Jack Nicholson está aposentado. Depois de uma carreira brilhante, coroada com três Oscar, o astro de quase 80 anos pendurou as chuteiras depois de aparecer na comédia Como Você Sabe, de 2010. "Eu sempre recebo roteiros, e sempre vejo personagens incríveis", disse recentemente. "Mas estou tranquilo com meu estilo de vida, na sombra, e não consigo ver nada que interfira com isso." Sean Connery que o diga. Só mesmo uma força da natureza para levar o ator de volta a um set. Ou então uma comédia alemã, favorita para levar o Oscar na próxima cerimônia. Toni Erdmann, da diretora Maren Ade, conta a história de Winfried, que tenta se reconectar com sua filha wokaholic ao adotar um alter-ego excêntrico e entrar em seu círculo profissional, forçando uma mudança e fazendo com que ela repense suas escolhas e entenda o amor que seu pai, mesmo de maneira bizarra e fora da caixinha, está lhe dando. Os direitos foram comprados pela Paramount, aparentemente com uma forcinha do próprio Nicholson, que deve dividir a cena com Kristen Wiig.

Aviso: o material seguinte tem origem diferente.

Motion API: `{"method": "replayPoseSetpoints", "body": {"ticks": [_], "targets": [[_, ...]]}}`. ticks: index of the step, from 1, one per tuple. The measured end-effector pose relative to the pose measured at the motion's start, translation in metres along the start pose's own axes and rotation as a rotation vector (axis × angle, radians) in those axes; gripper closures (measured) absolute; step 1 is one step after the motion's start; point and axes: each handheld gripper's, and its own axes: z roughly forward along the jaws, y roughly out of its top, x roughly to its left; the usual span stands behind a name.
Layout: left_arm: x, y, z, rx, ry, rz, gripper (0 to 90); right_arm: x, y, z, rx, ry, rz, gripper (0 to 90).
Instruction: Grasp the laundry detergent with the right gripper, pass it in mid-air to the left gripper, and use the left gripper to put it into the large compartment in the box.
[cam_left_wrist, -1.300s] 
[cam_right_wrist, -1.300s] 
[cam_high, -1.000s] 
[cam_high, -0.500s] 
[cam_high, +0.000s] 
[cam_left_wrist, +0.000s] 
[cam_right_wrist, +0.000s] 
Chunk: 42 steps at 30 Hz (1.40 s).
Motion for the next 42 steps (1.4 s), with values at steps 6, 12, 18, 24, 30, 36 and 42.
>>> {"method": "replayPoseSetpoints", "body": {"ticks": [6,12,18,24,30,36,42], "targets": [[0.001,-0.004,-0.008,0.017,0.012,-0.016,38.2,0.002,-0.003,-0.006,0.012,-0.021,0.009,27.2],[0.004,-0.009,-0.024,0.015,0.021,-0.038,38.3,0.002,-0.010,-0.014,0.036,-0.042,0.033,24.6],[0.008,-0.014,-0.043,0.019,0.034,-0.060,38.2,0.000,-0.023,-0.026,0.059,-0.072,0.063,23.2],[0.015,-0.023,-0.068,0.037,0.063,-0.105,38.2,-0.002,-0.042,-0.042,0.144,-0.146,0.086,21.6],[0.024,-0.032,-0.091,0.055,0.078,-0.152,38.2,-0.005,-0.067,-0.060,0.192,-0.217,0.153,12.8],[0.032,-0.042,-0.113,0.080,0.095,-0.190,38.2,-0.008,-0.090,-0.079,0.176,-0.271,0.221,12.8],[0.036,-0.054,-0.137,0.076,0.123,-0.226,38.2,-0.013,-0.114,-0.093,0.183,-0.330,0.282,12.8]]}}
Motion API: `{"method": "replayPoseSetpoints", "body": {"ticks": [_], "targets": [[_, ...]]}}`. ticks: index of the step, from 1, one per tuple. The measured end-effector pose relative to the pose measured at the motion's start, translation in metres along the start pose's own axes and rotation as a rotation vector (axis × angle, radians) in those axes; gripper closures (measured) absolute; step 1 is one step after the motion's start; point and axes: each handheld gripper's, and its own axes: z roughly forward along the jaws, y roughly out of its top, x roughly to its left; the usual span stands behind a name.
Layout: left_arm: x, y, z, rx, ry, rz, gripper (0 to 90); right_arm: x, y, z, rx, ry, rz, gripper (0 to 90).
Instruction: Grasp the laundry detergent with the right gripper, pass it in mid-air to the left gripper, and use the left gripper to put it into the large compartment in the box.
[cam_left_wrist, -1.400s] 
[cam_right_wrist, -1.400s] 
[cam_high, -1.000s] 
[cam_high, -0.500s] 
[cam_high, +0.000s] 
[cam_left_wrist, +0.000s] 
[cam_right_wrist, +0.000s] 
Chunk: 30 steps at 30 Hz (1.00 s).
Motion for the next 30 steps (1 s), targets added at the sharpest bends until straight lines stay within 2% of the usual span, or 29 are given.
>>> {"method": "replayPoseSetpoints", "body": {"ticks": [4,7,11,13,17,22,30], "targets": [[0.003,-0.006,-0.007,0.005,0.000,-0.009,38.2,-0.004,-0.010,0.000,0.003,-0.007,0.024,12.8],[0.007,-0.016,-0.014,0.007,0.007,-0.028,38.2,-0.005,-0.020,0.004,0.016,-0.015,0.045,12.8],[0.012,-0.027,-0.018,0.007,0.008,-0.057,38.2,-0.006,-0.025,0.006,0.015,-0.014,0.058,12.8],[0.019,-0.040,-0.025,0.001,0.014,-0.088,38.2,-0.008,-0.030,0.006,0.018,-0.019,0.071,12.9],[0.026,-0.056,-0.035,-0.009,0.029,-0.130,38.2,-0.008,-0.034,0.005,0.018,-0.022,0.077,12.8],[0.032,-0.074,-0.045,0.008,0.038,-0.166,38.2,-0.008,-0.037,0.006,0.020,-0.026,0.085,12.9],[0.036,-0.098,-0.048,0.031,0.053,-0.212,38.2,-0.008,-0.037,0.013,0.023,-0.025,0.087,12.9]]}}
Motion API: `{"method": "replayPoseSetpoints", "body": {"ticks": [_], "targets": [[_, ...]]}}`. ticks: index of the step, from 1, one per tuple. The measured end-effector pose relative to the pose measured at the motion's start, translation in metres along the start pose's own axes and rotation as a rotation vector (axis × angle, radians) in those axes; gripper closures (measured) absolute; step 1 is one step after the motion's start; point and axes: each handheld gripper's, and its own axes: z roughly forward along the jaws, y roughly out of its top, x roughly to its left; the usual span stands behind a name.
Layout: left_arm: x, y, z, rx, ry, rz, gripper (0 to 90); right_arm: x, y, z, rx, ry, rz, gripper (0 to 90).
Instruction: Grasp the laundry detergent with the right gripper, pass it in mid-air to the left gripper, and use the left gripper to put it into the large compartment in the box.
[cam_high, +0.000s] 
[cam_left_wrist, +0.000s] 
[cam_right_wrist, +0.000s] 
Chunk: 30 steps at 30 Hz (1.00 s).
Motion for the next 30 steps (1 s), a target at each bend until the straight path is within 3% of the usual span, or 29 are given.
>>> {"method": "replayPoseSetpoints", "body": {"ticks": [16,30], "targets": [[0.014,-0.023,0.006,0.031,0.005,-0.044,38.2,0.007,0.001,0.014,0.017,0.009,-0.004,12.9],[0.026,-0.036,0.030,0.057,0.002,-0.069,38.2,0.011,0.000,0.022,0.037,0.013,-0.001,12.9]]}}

A atitude de Nicholson pode parecer súbita, mas é só assistir a Toni Erdmann para entender sua decisão. O papel de Winfried (defendido no filme original por Peter Simonischek) parece perfeito para seu estilo de humor, que lhe rendeu um Oscar por Melhor É Impossível. Mesmo com quase 3 horas de projeção, o filme traz um centro emocional simples, um relacionamento de pai e filha temperado por momentos absurdos – a ideia de colocar Nicholson no ringue com Krinten Wiig parece perfeita! Nenhum diretor ou roteiristas foram apontados, mas espera-se uma decisão rápida, até para aproveitar o entusiasmo do astro. Afinal, depois de décadas trabalhando sem parar, é natural imaginar que ele queira esticar as pernas à beira da piscina – e não se deixe enganar pelos boatos que de vez em quando saltam pela internet, de que ele está doente, com alzheimer, que sequer lembra o próprio nome: tudo papo furado.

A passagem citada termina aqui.